For those who wondered what became of the MacManus brothers, Michael and Connor (Sean Patrick Flanery, Norman Reedus) and their Da (Billy Connelly after the credits rolled on THE BOONDOCK SAINTS back in 1999, there is finally a sequel, and a brash and bracing piece of work it is. Stylish, tongue-in-cheek, and audaciously operatic, it brings the brothers out of retirement and back into the vigilante justice business.
It’s the murder of a Boston priest in his own church that starts the action. The lone assassin, a man with height issues, mimics the brothers’ trademark dual shots to the head and a penny on each of the dead mans eyes. The local authorities jump to conclusions, but the FBI special agent, Eunice Bloom (Julie Benz), isn’t fooled. With a graceful circumnavigation of the crime scene, made all the more impressive for being accomplished while wearing four-inch stiletto heels over her seamed black stockings, she points out the obvious flaws. It comes as something of a relief to Greenly, Duffy, and Dolly (Bob Marley, Brian Mahoney, David Ferry), the three Boston cops who catch the case, but only momentarily. Having an FBI agent, particularly a special agent, particularly a smart one, particularly a toothsome blonde with a honeysuckle accent and tight-fitting skirts, makes them very, very nervous. They’re the ones who collaborated with the brothers all those years ago and jail time for ex-cops never goes well.
As for the brothers, who have grown as shaggy as the sheep they’ve been tending in the boonier regions of Ireland, they see the copycat killing as a personal affront, and head back to Boston to deliver their particular brand of Old Testament justice, complete with a prayer for the soon-to-be dead just before they pull the triggers in unison. Along the way, and in the interest of being as multi-cultural as possible, they pick up Romeo (Clifton Collins, Jr), a Mexican with self-esteem issues and a sentimental side that shows up when he’s trusted with serious firepower.

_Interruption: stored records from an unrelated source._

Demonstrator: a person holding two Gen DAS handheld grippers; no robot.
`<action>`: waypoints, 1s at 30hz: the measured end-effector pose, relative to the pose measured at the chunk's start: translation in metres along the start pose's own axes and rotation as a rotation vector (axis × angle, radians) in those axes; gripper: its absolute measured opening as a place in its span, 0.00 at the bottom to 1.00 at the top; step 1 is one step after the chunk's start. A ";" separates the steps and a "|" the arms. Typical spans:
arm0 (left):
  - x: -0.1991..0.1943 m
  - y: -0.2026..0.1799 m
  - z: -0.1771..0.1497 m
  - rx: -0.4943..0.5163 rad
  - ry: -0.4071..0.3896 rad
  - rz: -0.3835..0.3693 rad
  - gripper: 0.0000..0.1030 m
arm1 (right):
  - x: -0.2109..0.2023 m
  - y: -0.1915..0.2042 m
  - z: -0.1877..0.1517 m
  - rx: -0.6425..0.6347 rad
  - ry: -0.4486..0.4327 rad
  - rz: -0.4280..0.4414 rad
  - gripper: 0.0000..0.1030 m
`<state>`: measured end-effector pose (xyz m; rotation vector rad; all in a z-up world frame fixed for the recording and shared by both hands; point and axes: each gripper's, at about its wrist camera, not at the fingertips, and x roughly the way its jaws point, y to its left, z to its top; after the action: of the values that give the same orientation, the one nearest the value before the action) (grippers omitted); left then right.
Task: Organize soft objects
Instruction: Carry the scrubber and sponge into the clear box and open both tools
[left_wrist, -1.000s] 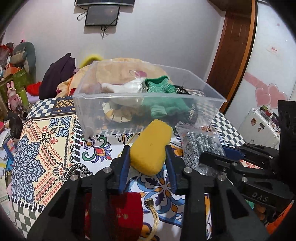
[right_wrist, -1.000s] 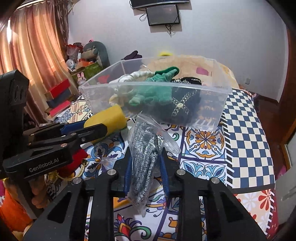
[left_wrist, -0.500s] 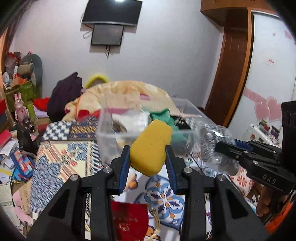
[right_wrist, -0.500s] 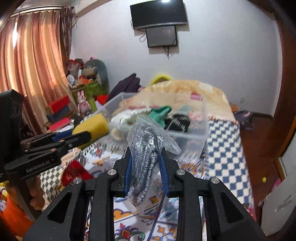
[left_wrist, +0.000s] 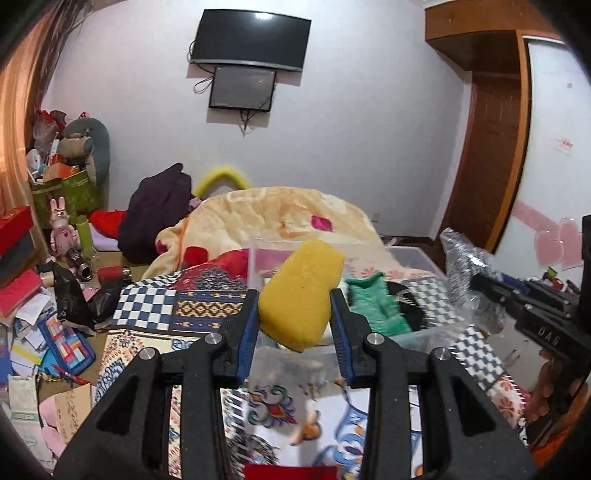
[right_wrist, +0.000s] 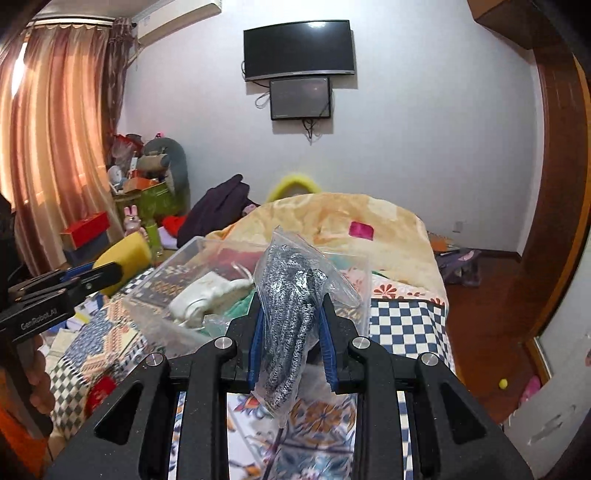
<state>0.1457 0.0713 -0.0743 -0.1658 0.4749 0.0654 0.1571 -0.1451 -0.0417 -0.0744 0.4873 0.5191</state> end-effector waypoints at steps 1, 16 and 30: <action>0.006 0.003 0.000 -0.003 0.014 0.003 0.36 | 0.004 0.000 0.001 0.000 0.004 -0.006 0.24; 0.051 -0.004 -0.003 0.016 0.112 0.001 0.36 | 0.058 0.012 -0.003 -0.054 0.115 -0.009 0.24; 0.054 -0.009 -0.006 0.032 0.142 -0.015 0.48 | 0.052 0.008 -0.008 -0.071 0.134 -0.024 0.52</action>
<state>0.1914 0.0626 -0.1034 -0.1433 0.6160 0.0318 0.1894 -0.1157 -0.0725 -0.1839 0.5980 0.5103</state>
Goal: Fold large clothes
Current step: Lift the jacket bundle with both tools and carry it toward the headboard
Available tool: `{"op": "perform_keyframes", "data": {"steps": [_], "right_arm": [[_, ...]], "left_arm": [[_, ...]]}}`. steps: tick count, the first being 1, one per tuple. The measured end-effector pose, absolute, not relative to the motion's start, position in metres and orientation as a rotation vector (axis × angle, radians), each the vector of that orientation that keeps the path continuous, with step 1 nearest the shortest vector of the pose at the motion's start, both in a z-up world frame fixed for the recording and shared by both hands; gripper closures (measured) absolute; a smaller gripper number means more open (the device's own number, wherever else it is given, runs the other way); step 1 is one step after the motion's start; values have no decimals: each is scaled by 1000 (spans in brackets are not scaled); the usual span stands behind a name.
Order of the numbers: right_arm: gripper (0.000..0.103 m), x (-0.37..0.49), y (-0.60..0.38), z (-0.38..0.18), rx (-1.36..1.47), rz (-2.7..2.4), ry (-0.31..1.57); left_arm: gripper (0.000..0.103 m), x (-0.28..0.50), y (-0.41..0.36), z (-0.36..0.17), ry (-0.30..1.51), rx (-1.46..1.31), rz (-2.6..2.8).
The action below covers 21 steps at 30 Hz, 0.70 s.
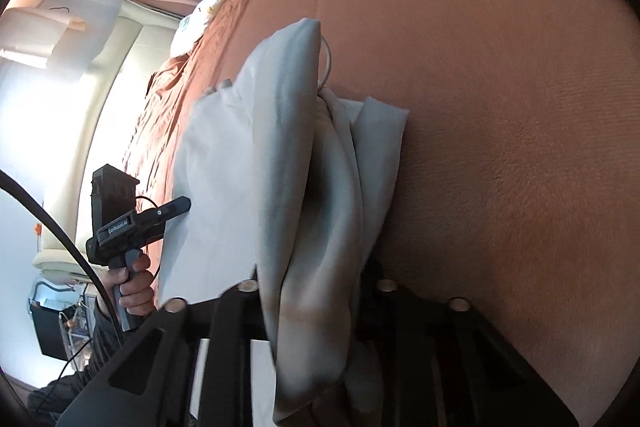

For all the charisma that Flannery and Reedus bring to the brothers and their exuberant tattoos, Collins holds his own. The brothers brawl and bond with each other by doing so, but when Romeo reaches detente with a hostage while searching for the right tag line to yell after the coming brouhaha, it’s so wacky that it’s irresistible, plus Collins has such a neediness that having the other guy duct-taped doesn’t necessarily put him in charge. Benz, as the most adult, and possibly the most dangerous, person of the piece, basks in the puerile environment as the adult supervision with a serene smile like a cat who has eaten every canary in sight, While everyone involved is seriously dedicated to producing a light-hearted, if loud, piece of entertainment, no one involved is taking it too seriously, and that’s a good thing. The point of the exercise is to create a testosterone-rich evocation of what it means to be a manly man, complete with a rap smack dab in the middle of things just to set the record straight.
BOONDOCK SAINTS 2:ALL SAINTS DAY is as visually adventurous as it is fast-paced and fun. It would be a disservice of an almost, you will pardon the expression, sinful nature to mistake it for anything deep, or anything more profound than the hellzapopping fireworks show that it is.